On the other hand, during the holiday Short's "dream team" partner Carlo Henderson (later seen in Dirty White Boys) is asked by D. A. Parker to investigate Swagger's past and find out, how is Swagger so familiar with Hot Springs's landscape. Swagger has shown knowledge of the city several times, pointing out important nuances during the operations, however claims that he's never been to Hot Springs before. Parker suggests that Swagger has the death instinct, because Swagger always tries to get into action himself, without wearing the bulletproof vest. During the investigation, Henderson finds out that Swagger's brother was beaten a lot by their father, Charles Swagger, former sheriff of Polk County. Carlo's investigation ultimately leads him to the belief that Earl was responsible for his father's death. When he finally questions him on the subject, Earl reveals that he did not kill his father, but found him dying in Hot Springs. He took him out of there and faked the robbery that supposedly got him killed to protect his father's reputation (and his own as well). Sam Vincent, who at the time is assistant of attorney in Garland, Arkansas. briefly assists Henderson with the investigation. Vincent also appears in other Hunter's novels, such as Point of Impact and Black Light.

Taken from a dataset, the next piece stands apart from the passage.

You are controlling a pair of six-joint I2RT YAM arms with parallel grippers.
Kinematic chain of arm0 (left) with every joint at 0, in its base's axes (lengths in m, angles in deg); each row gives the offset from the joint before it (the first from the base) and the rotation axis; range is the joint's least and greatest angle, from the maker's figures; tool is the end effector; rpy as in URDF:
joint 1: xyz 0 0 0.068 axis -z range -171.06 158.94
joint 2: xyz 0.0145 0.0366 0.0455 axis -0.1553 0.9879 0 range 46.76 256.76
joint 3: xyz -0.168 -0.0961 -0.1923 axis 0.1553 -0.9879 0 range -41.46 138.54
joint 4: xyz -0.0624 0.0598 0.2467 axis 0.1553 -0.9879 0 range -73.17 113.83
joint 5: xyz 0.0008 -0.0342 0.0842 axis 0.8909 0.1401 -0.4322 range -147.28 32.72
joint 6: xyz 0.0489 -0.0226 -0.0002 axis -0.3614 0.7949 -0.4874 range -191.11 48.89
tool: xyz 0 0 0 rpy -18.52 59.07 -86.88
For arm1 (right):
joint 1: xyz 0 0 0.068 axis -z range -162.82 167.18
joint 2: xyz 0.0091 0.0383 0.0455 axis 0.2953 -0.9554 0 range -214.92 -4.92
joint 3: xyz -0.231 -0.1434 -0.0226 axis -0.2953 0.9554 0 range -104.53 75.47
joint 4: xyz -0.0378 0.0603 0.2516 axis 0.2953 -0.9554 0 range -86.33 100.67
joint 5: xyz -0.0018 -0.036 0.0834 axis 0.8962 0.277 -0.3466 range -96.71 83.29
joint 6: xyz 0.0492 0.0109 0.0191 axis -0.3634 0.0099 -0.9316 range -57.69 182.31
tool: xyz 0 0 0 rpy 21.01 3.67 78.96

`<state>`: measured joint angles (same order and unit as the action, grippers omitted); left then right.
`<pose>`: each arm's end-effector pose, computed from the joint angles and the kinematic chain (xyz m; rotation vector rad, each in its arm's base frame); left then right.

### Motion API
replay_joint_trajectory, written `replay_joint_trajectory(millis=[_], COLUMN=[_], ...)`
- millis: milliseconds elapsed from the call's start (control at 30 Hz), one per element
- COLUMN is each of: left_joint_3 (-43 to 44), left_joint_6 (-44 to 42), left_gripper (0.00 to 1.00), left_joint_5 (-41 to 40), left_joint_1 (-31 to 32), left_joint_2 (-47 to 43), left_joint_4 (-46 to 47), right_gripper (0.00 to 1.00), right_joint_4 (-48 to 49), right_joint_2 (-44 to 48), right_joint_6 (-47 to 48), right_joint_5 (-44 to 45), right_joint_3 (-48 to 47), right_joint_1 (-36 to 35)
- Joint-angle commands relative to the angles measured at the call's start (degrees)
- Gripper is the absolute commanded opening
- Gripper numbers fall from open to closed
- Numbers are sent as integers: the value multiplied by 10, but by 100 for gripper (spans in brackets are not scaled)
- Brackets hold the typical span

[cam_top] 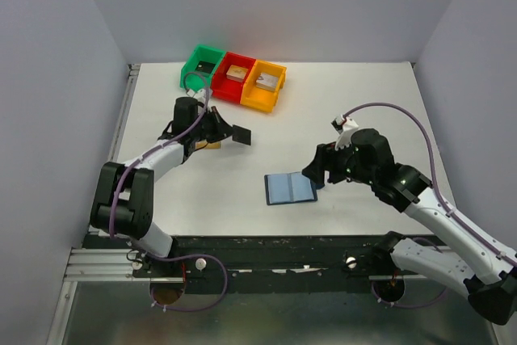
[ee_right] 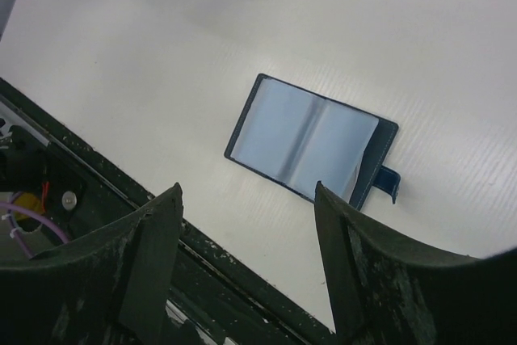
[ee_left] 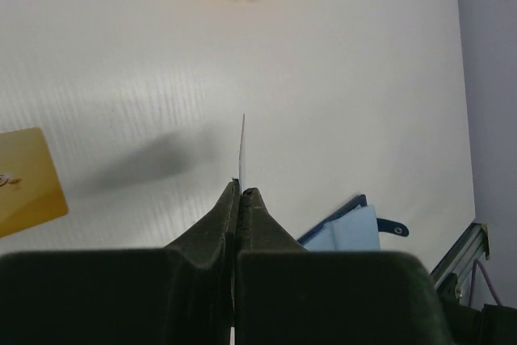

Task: Take the credit cards out of the card holder
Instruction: Place the credit card at the center of the board.

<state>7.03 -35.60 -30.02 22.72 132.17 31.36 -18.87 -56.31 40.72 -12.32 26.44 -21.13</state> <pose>0.3096 -0.0928 0.2257 -0.1064 2.1810 -1.0035 0.1511 0.1239 0.3120 -0.3809 2.1777 0.7067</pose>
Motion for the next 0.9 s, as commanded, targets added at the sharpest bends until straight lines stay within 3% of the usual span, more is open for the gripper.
replay_joint_trajectory(millis=[0,267,700,867], left_joint_3=[-8,12,40,36], left_joint_6=[56,75,72,65], left_gripper=[0,0,0,6], left_joint_5=[37,66,78,86], left_joint_1=[-28,-33,-44,-53], left_joint_2=[61,150,212,217], left_joint_4=[91,131,125,119], right_gripper=[73,73,73,73], right_joint_4=[37,43,49,48], right_joint_2=[-2,-25,-58,-63], right_joint_6=[-14,4,9,10], right_joint_5=[-38,-53,-72,-64], right_joint_3=[20,29,26,26], right_joint_1=[-1,-1,-2,-2])
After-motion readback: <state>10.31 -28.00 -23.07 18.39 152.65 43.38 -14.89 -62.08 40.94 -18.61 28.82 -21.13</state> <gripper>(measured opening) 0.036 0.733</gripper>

In the meanwhile, the governor of Arkansas orders a Highway Patrol unit to confiscate all heavy weaponry and bulletproof vests from the team, leaving them only with their handguns. Several members decide to leave, leaving only seven men. Short suggests Maddox to make a trap for the "dream team", which results in seven of them dying, including old D. A. Parker. The sole survivors are Swagger and Henderson. They are then arrested by the police and later let go, with no money paid and on the condition that they never, ever return to Hot Springs.

Soon after, Maddox is being arrested with the accusation of owning stolen artwork. He's freed from prison by the crew of assassins who ambushed the raid team, but Swagger finds them in a place called Hard Bargain Valley and uses his Marine Issue M1A1 Thompson to kill all of them in a savage protracted gunfight, including Maddox. Swagger also finds out that Maddox was the actual murderer of his father.

In the meantime, June is in the hospital giving birth to their son, which doesn't appear to be easy because of an unusual position of the baby. The local doctor can't rescue both the mother and the child, so Earl brings another doctor with him, who is black. The locals in the town, outraged that a black doctor has entered a white hospital and is assisting a white patient, form a lynch mob and approach the hospital. Earl, carrying three loaded .45's, confronts them and warns them that if a fight occurs, a lot of them will die. The mob backs off. June survives, and successfully gives birth to their son, Bob Lee Swagger.